TASK REQUIREMENTS -
Given the material below, output exactly the lines from the line with "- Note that" to the line with "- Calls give", both ends included, and no other lines.

-- -- --

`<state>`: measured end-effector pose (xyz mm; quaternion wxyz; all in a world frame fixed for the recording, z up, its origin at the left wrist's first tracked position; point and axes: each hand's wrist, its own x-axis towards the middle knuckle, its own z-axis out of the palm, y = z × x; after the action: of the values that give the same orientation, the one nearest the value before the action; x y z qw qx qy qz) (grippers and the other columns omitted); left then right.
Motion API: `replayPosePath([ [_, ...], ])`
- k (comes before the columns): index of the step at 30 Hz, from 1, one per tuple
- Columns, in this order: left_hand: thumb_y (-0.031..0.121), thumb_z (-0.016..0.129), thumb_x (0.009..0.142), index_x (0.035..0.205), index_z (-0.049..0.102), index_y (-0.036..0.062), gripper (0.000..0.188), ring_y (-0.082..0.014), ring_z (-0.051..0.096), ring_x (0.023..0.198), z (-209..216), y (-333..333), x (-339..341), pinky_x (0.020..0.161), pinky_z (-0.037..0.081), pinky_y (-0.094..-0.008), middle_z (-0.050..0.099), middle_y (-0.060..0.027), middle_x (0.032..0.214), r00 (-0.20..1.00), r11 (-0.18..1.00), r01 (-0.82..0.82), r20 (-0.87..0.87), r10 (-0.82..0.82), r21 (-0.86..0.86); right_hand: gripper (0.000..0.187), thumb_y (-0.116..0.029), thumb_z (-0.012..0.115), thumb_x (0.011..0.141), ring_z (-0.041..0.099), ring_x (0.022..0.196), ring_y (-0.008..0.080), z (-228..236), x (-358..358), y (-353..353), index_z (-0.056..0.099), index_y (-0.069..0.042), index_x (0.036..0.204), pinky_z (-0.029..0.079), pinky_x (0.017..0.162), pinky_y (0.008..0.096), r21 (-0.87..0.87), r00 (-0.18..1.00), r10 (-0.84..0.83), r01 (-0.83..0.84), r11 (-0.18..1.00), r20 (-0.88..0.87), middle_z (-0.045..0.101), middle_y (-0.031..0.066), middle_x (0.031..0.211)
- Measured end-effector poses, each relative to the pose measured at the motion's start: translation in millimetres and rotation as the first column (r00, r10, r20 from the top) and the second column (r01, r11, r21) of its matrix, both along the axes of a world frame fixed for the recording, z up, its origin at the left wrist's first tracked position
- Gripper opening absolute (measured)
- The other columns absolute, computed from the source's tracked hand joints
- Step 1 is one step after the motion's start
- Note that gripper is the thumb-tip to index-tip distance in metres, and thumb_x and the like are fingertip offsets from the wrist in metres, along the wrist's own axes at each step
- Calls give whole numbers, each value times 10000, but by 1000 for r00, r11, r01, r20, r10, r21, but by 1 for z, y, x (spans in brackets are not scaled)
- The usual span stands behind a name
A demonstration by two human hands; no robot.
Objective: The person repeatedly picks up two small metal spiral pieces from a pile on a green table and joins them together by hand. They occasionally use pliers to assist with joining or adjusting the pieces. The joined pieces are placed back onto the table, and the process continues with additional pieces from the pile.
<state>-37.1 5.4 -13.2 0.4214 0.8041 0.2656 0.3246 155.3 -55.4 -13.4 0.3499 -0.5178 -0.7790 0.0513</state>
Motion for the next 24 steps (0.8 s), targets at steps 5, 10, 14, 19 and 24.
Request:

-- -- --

REPLY -
- Note that gripper is the thumb-tip to index-tip distance in metres, and thumb_x and the like are fingertip offsets from the wrist in metres, along the wrist's own axes at each step
- Calls give whole numbers, each value times 10000, but by 1000 for r00, r11, r01, r20, r10, r21, but by 1 for z, y, x (spans in brackets are not scaled)

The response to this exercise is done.